Available data:
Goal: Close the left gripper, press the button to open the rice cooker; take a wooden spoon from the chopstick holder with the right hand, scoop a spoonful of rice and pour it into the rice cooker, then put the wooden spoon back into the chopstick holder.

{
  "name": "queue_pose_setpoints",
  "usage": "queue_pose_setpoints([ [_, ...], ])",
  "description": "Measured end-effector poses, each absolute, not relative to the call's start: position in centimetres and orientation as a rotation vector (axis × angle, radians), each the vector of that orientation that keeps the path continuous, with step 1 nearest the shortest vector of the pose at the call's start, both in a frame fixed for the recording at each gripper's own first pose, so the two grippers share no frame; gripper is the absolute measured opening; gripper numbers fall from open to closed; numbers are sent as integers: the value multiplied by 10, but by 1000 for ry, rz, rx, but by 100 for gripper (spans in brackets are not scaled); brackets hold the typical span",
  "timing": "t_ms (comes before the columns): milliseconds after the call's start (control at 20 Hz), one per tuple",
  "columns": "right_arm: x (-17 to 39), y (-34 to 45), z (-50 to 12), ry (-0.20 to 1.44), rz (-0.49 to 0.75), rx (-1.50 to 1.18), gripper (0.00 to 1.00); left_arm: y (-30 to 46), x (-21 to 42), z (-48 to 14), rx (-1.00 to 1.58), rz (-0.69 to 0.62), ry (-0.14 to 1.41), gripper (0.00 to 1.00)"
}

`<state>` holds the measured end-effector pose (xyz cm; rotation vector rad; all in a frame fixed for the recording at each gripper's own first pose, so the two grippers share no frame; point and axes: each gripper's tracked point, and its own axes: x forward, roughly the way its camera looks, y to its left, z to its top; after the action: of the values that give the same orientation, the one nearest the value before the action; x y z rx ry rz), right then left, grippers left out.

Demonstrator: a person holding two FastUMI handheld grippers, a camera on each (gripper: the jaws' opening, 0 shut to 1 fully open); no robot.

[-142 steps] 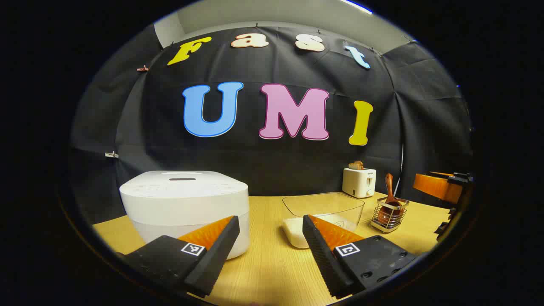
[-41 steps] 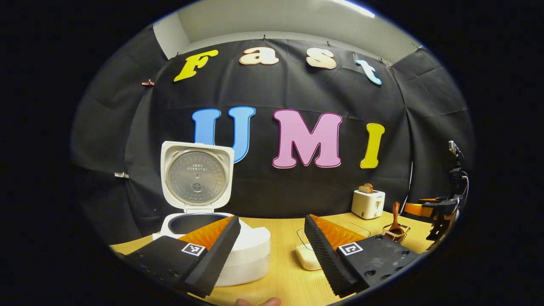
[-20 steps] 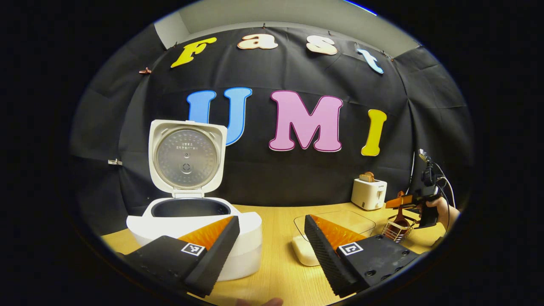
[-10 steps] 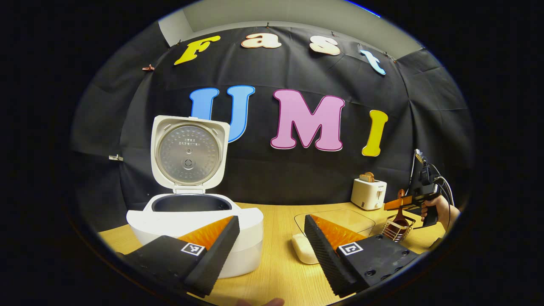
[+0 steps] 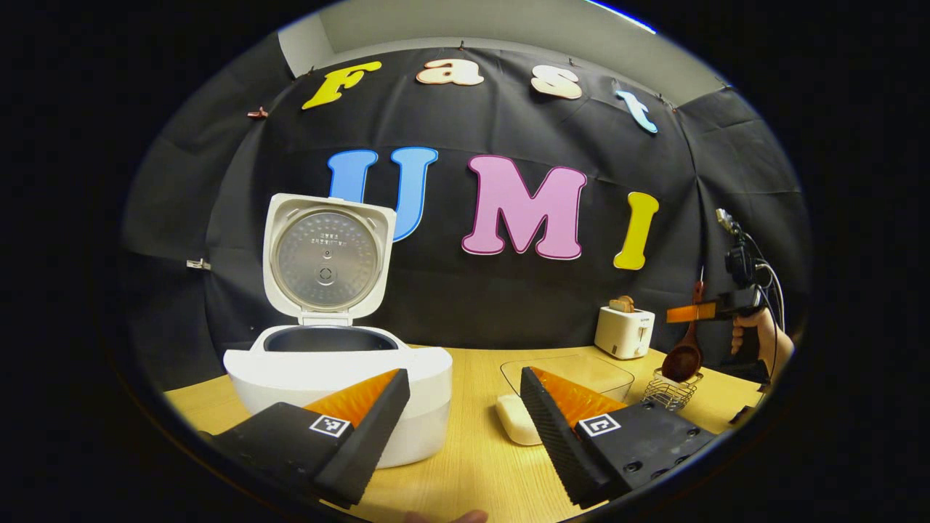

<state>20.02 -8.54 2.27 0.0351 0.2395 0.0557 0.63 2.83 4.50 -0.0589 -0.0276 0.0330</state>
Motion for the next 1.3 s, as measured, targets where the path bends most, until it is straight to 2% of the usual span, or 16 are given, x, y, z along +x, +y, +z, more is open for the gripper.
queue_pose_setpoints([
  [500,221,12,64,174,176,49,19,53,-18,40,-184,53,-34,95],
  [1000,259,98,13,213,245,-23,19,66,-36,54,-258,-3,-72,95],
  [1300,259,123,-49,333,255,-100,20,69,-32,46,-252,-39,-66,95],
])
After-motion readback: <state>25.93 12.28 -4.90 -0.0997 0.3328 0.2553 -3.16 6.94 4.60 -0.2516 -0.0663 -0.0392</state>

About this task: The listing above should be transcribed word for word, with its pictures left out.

Written answer:
Goal: Close the left gripper, press the button to open the rice cooker; take a wooden spoon from the chopstick holder with the right hand, scoop a spoonful of rice and pour it into the rice cooker, then put the wooden spoon back into the chopstick holder.

{
  "name": "queue_pose_setpoints",
  "usage": "queue_pose_setpoints([ [_, ...], ])",
  "description": "Measured end-effector poses, each absolute, not relative to the call's start: position in centimetres and orientation as a rotation vector (axis × angle, radians), each the vector of that orientation that keeps the path continuous, with step 1 nearest the shortest vector of the pose at the call's start, both in a frame fixed for the recording at each gripper's own first pose, so the two grippers share no frame; gripper is the absolute measured opening; gripper numbers fall from open to closed; numbers are sent as integers: the value multiplied by 10, but by 1000 for ry, rz, rx, but by 100 for gripper (spans in brackets are not scaled); brackets hold the typical span",
  "timing": "t_ms (comes before the columns): milliseconds after the call's start (control at 20 Hz), one per tuple",
  "columns": "right_arm: x (-17 to 39), y (-34 to 45), z (-50 to 12), ry (-0.20 to 1.44), rz (-0.49 to 0.75), rx (-1.50 to 1.18), gripper (0.00 to 1.00); left_arm: y (-30 to 46), x (-21 to 42), z (-48 to 14), rx (-1.00 to 1.58), rz (-0.69 to 0.62), ry (-0.14 to 1.41), gripper (0.00 to 1.00)"
}

`<state>` holds the measured end-effector pose (xyz cm; rotation vector rad; all in a frame fixed for the recording at each gripper's own first pose, so the two grippers share no frame; point and axes: each gripper's tracked point, and its own axes: x forward, roughly the way its camera looks, y to its left, z to its top; after the action: of the values that give the same orientation, the one nearest the value before the action; x y z rx ry rz), right then left, grippers left out.

Demonstrator: a person holding two FastUMI handheld grippers, a camera on each (gripper: the jaws' opening, 0 shut to 1 fully open); no robot.

[-142 steps] 
[-41 steps] 
[-20 steps] 
[-10 steps] 
[+0 steps] 

<state>20.02 -8.54 2.27 0.0351 0.2395 0.0557 0.63 2.83 4.50 -0.0589 -0.0276 0.0330</state>
Motion for the next 1.3 s, as measured, targets where the path bends most, until it is straight to 2% of the usual span, or 16 are given, x, y, z along +x, +y, +z, more is open for the gripper.
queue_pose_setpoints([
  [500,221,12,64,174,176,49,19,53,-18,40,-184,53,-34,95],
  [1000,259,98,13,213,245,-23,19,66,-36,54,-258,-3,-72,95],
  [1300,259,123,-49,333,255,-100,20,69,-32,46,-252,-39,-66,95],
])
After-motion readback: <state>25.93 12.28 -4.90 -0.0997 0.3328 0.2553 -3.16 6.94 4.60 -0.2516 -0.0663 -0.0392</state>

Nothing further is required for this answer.